KH: Yes. We’re looking at which markets may be affected by a recession. We’re also looking for opportunities that might present and shoring up the areas that may be negatively affected.
TZL: How has the partnership of HSG and Westwood created opportunities for HSG’s staff that wouldn’t have been possible previously?
KH: Initially, there was that fear of change. We had to work through that with some of our team and now they have become an integral part of the Westwood leadership team. We’ve had people relocate to other offices to advance their careers which was not possible without the acquisition. With the acquisitions that we have made since then, people who were part of SHG have not taken on more of a regional/national role.
TZL: How, if at all, does Westwood’s partnership with Endurance Partners shape your approach to M&A? How involved is Endurance’s team in the decision-making of Westwood’s acquisition strategy?
KH: The Endurance partnership has brought many opportunities for us to take advantage of including financial backing, experience sharing from the board and putting us on the map to being able to achieve our hefty goals that we have set for ourselves. We have an M&A committee that helps to evaluate potential acquisitions which are ultimately approved by the board. Members of the Endurance team provide many years of experience and knowledge in helping us to achieve our vision. However, the Endurance team relies on our leadership to build the company.
TZL: Some buyers and sellers think it best to “discuss the numbers” early on in an M&A process to be sure that both parties are in the same ballpark before diving too deeply into cultural fit and operational viability. What is your opinion on this?
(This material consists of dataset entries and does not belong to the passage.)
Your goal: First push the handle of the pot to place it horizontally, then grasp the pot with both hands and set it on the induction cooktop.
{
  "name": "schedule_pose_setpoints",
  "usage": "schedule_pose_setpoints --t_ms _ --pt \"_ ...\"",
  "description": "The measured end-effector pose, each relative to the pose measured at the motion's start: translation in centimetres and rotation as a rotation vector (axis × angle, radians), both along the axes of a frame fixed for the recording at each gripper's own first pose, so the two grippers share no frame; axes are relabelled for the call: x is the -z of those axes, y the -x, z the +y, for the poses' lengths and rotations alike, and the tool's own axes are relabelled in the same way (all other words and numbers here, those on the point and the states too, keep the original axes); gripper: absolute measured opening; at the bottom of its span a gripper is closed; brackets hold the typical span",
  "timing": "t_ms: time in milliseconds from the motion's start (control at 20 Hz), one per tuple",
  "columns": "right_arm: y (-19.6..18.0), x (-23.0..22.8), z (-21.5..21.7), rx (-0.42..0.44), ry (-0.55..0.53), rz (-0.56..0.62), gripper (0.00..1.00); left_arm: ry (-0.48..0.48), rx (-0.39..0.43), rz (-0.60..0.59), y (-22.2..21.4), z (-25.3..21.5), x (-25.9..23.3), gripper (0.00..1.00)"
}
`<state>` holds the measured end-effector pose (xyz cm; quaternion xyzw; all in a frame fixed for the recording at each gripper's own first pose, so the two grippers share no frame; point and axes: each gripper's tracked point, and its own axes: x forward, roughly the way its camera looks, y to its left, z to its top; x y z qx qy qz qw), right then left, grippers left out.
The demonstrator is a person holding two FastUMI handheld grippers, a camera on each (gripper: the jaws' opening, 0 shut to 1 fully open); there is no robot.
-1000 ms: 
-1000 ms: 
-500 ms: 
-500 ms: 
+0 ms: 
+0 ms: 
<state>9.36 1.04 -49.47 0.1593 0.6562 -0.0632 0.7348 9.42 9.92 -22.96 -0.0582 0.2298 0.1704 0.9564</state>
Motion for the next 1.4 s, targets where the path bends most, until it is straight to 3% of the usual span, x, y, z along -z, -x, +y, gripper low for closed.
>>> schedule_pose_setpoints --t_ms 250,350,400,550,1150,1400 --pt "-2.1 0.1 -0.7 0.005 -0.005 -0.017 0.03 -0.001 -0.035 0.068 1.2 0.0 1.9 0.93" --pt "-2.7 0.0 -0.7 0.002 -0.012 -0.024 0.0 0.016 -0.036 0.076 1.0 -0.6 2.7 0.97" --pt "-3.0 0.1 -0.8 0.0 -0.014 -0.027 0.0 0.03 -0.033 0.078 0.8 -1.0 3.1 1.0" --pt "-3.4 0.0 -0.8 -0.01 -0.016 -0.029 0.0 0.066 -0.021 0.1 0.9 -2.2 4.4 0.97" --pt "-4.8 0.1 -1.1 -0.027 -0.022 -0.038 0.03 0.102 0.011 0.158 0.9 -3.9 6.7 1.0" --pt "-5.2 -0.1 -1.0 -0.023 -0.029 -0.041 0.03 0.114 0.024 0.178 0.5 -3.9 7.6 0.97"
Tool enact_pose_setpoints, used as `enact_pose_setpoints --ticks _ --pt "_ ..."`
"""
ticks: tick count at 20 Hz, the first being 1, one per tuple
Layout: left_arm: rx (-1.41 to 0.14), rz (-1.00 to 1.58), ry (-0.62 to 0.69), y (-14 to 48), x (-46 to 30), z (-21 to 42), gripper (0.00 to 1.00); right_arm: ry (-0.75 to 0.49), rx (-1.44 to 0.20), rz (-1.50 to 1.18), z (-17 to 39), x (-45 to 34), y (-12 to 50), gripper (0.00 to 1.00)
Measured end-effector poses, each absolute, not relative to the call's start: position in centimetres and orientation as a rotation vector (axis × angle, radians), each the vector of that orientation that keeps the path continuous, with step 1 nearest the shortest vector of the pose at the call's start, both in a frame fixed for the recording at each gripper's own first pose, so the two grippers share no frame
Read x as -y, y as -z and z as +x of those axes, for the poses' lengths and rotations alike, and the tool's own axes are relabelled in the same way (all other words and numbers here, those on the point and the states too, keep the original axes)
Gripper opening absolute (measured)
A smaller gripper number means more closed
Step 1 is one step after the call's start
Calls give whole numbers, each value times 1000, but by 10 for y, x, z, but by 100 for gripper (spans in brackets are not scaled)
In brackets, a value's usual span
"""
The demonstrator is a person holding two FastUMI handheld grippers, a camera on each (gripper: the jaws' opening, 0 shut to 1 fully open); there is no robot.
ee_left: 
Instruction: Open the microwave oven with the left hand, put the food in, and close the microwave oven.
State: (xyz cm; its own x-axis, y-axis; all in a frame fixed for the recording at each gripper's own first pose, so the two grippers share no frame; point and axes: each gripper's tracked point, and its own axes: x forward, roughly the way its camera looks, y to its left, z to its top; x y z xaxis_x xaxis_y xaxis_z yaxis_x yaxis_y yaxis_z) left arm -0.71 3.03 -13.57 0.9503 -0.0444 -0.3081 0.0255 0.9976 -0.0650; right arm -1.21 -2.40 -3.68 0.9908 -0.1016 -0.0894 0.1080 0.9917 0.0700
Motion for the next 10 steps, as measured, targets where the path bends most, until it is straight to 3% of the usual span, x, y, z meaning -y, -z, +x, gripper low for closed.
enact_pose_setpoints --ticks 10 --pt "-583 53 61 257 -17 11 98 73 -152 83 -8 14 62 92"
KH: We prefer parallel paths. Getting to know each other is critical in the evaluation of the company. Both sides must be comfortable with each other in evaluating the numbers as some companies are more sophisticated in financial reporting than others. Having a good relationship helps with the ability to ask some direct questions about the numbers. That does not mean to wait too long in making sure both parties are in the ballpark.